- **EXERCISE PROMPT**
Your task is to copy every line of the entries that contains "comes".

Records contained in a dataset:
* * * * *
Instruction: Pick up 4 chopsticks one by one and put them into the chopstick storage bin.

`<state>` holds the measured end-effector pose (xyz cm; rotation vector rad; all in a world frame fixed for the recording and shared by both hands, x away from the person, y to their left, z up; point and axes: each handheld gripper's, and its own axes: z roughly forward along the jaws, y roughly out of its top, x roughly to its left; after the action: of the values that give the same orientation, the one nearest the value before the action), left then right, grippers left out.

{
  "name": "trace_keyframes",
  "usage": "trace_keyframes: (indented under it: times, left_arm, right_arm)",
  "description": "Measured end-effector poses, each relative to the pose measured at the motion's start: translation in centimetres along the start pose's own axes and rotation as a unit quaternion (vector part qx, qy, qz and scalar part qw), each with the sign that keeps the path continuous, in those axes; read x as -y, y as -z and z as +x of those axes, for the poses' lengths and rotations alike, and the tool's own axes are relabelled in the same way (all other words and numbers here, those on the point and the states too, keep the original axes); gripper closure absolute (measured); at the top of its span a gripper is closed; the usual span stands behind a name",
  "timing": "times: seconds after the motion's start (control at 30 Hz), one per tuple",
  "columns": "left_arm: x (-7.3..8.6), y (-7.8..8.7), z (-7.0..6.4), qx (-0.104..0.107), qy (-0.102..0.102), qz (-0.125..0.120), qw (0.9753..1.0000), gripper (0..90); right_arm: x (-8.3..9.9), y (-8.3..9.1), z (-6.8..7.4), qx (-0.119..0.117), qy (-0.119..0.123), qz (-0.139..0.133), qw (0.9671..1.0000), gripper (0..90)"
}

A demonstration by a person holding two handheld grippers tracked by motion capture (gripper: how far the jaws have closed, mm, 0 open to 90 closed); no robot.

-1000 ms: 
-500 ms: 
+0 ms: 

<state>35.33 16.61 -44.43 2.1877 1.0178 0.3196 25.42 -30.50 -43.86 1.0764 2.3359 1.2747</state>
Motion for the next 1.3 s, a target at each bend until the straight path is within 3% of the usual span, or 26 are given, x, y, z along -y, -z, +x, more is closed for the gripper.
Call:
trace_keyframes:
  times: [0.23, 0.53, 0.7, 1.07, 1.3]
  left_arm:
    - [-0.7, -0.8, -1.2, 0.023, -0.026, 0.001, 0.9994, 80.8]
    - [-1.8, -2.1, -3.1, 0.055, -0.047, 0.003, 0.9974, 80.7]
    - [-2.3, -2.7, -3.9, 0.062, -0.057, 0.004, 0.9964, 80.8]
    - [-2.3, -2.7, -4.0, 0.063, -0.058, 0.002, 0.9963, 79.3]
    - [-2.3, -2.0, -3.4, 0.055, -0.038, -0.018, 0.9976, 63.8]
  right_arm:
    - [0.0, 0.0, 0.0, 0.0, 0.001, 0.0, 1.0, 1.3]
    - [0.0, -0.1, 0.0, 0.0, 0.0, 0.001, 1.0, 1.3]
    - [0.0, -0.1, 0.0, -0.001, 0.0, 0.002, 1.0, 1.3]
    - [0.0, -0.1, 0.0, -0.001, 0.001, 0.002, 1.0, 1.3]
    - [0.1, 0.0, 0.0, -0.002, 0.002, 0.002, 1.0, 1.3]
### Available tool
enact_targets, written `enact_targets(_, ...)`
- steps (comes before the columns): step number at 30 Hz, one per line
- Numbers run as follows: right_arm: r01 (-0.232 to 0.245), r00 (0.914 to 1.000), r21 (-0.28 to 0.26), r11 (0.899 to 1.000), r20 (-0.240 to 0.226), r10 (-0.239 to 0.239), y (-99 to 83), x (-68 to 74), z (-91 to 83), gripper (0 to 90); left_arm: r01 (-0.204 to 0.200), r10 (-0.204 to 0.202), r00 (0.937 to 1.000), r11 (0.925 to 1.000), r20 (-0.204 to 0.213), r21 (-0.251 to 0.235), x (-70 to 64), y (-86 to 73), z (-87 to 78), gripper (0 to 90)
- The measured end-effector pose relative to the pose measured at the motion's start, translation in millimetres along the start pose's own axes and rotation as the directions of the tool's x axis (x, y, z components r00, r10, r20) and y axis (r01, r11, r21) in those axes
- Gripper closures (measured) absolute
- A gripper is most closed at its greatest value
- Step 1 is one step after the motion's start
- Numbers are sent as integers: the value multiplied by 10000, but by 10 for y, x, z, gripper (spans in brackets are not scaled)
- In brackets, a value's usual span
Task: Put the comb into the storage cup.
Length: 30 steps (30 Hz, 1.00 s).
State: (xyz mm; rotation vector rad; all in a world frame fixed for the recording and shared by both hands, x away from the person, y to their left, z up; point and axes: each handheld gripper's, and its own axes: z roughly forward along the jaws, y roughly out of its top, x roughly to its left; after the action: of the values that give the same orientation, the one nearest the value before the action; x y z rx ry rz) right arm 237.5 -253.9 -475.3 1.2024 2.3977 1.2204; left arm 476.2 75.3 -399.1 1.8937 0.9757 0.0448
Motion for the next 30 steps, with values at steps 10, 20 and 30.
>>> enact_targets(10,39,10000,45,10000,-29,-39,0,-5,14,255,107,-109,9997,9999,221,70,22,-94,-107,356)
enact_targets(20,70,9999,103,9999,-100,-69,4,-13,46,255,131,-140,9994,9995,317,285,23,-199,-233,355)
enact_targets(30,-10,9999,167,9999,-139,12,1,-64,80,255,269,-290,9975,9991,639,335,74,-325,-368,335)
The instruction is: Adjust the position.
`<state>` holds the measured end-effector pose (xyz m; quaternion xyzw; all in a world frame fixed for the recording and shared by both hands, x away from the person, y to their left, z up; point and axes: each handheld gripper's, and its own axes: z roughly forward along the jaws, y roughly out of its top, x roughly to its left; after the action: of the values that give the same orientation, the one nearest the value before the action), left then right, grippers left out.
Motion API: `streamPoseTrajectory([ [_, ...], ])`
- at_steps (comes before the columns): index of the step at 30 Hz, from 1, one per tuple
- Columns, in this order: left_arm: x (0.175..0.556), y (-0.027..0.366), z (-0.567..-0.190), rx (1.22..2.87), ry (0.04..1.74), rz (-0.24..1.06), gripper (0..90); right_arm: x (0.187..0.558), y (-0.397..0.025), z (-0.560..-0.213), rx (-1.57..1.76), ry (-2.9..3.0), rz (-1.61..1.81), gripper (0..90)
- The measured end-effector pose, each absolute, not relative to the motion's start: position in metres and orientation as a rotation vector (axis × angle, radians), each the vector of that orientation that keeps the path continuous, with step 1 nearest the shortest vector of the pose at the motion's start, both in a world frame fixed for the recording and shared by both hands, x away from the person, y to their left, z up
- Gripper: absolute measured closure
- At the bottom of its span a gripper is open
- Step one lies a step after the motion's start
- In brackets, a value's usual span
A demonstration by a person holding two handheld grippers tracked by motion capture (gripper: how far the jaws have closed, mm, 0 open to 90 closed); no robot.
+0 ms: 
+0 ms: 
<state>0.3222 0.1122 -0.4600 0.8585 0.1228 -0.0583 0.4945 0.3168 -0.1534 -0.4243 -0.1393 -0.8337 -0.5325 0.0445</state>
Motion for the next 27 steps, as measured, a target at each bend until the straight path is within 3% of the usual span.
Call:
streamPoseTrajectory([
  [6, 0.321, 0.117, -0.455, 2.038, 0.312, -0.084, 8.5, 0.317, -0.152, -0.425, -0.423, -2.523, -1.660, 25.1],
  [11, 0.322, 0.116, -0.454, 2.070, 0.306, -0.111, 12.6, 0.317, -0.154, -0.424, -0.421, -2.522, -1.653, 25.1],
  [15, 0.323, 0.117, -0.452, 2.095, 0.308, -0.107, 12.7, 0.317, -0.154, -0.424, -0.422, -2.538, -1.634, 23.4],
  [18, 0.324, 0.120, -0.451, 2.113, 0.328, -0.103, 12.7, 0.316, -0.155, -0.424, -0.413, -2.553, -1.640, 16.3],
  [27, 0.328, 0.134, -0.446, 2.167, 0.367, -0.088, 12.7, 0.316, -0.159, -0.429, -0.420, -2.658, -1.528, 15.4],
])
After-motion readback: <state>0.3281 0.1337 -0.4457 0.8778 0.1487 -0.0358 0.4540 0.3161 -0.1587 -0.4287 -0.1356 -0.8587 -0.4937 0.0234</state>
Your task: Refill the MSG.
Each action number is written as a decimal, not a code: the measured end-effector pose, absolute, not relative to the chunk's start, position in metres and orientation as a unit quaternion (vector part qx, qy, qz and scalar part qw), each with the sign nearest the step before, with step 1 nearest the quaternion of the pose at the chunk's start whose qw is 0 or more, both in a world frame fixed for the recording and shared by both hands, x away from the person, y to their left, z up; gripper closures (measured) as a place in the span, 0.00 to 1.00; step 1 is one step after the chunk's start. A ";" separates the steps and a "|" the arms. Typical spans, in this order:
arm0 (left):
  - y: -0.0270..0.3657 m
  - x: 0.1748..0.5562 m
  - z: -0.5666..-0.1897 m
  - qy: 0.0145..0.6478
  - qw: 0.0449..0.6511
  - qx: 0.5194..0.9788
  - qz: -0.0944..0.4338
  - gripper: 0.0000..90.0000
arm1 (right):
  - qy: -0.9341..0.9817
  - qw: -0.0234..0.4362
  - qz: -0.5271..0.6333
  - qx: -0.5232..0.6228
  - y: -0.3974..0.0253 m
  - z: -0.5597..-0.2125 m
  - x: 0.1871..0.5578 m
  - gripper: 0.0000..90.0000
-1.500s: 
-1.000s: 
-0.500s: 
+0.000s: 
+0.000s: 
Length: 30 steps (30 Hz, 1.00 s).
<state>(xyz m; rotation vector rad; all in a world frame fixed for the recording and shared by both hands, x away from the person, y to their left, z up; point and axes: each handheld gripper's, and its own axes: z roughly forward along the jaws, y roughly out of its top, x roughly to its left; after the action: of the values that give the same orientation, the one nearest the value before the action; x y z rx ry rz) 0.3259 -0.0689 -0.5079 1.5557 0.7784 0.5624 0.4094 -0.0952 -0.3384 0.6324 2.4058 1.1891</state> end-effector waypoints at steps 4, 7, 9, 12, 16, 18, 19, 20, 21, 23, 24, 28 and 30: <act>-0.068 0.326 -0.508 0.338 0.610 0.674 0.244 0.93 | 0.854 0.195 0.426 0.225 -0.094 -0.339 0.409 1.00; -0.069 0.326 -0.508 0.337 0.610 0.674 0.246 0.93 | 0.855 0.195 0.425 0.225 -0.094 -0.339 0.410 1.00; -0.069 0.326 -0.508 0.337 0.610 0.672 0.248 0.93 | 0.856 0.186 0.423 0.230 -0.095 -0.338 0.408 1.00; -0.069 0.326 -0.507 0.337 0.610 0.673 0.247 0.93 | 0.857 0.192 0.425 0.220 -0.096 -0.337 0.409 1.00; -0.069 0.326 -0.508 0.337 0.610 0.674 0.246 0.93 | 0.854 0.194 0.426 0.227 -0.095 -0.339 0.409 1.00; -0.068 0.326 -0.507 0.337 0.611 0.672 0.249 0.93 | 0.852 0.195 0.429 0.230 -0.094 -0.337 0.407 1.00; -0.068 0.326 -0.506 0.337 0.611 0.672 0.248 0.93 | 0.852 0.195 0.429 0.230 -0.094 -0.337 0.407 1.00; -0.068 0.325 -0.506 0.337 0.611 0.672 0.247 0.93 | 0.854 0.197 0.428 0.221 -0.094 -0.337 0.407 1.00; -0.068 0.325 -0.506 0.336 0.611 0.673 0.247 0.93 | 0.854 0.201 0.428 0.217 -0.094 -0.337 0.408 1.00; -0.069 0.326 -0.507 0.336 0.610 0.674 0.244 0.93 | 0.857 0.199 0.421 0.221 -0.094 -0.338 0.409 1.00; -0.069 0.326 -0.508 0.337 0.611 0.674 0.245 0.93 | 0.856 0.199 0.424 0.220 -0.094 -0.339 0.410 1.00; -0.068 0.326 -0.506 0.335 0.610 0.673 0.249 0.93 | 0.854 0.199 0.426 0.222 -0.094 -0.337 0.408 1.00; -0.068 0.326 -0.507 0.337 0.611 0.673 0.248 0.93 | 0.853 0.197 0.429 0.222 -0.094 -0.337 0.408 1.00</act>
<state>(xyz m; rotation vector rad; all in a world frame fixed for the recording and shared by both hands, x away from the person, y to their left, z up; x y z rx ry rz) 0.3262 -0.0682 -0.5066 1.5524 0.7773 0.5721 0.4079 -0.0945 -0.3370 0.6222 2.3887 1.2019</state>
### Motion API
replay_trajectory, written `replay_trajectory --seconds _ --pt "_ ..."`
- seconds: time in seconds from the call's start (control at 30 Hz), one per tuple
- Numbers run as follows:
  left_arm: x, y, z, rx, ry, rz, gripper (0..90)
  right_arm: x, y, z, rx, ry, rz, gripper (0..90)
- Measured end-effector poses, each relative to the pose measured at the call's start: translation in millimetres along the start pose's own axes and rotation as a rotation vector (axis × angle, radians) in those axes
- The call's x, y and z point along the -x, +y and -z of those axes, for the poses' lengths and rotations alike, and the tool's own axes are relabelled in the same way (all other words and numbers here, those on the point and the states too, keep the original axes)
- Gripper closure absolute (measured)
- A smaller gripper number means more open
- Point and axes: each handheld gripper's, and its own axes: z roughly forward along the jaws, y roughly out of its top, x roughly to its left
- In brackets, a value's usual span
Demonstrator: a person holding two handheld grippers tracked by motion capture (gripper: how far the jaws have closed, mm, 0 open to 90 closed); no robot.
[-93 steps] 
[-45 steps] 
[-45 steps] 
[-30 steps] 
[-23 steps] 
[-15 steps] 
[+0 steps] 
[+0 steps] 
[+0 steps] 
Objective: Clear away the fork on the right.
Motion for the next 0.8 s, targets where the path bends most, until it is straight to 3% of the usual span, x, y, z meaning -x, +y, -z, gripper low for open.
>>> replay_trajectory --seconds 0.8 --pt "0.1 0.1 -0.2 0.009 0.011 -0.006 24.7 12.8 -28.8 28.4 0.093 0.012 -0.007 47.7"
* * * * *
- **ANSWER BOX**
- steps (comes before the columns): step number at 30 Hz, one per line
- at_steps (comes before the columns): index of the step at 30 Hz, from 1, one per tuple

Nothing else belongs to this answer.